START Data to use

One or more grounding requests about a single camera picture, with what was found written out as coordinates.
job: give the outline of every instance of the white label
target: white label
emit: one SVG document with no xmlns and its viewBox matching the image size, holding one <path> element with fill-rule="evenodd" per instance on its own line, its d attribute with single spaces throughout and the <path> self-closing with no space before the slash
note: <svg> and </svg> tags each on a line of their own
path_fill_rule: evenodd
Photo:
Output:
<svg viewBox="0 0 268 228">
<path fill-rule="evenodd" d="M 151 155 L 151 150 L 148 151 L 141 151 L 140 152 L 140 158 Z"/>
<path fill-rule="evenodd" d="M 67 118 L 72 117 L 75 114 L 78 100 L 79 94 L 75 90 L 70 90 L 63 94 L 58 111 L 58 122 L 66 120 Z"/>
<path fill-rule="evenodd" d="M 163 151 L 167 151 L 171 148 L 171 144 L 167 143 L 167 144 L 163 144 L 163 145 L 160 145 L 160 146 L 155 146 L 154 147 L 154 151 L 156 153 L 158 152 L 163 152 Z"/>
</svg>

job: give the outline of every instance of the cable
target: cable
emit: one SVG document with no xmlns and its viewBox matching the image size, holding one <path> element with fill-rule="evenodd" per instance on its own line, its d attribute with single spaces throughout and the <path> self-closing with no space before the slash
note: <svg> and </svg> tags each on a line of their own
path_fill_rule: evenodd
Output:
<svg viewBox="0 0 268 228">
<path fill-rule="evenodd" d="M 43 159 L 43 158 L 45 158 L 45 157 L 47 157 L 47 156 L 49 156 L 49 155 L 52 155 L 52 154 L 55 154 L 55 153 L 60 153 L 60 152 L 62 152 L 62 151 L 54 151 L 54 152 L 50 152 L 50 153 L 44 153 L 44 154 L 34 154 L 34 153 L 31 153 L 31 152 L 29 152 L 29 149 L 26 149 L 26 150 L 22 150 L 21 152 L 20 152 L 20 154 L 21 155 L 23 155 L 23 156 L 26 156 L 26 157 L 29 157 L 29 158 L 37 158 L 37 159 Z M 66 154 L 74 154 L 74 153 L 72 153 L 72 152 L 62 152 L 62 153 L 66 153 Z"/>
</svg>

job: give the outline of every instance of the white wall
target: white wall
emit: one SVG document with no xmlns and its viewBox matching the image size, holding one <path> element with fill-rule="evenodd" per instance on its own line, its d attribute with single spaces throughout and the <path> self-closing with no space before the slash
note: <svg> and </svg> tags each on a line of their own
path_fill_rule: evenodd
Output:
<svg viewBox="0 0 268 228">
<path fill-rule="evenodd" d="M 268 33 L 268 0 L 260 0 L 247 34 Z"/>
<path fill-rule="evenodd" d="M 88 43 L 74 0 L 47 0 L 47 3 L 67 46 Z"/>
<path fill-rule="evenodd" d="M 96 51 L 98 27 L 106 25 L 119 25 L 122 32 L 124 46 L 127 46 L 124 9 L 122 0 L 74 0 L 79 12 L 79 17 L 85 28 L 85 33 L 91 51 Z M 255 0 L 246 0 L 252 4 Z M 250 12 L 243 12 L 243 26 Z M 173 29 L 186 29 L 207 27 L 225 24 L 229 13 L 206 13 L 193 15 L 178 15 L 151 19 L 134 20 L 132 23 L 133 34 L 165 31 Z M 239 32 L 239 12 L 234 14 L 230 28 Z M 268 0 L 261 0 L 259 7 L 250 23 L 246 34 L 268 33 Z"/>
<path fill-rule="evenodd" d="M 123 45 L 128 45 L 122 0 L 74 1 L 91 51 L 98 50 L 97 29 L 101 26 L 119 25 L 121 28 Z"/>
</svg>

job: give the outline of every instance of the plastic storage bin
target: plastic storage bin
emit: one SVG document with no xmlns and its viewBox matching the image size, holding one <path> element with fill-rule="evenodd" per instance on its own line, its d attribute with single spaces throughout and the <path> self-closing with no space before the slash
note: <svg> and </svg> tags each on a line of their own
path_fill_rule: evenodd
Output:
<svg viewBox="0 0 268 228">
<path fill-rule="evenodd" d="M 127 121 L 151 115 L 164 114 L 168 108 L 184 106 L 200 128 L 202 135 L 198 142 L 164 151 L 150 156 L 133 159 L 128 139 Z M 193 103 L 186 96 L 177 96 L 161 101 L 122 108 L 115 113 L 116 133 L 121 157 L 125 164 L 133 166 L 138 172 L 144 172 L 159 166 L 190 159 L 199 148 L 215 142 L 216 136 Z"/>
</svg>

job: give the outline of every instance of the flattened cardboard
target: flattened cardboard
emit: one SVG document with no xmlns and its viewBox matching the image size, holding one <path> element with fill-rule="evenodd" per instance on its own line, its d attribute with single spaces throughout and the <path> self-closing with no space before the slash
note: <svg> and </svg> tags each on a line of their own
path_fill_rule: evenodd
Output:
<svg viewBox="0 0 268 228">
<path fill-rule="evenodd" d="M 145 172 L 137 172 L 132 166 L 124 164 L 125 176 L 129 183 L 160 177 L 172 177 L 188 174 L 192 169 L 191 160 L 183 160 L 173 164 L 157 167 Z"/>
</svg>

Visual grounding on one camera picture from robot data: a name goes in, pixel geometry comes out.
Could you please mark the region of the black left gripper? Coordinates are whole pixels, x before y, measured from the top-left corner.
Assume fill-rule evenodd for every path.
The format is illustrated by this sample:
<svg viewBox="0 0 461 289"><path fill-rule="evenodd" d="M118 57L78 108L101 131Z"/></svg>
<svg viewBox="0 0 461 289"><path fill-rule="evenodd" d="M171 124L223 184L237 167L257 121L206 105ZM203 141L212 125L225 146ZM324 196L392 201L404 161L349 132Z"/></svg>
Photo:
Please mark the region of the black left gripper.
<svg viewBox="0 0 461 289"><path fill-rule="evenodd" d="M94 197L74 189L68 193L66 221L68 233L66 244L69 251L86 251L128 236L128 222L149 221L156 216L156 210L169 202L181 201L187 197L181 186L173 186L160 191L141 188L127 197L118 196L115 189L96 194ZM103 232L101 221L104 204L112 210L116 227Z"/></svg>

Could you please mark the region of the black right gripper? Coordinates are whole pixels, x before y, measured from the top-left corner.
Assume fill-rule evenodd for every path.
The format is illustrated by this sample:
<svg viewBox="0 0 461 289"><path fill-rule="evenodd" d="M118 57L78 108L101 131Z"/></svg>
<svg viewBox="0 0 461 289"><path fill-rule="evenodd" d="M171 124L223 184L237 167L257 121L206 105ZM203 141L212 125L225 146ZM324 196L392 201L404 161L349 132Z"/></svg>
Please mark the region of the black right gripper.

END Data to use

## [Problem statement]
Return only the lines from the beginning of the material up to and including the line with "target: white label", exactly as written.

## [Problem solution]
One or more grounding requests about a single camera picture, with what was found written out as coordinates.
job: give the outline of every instance of the white label
target: white label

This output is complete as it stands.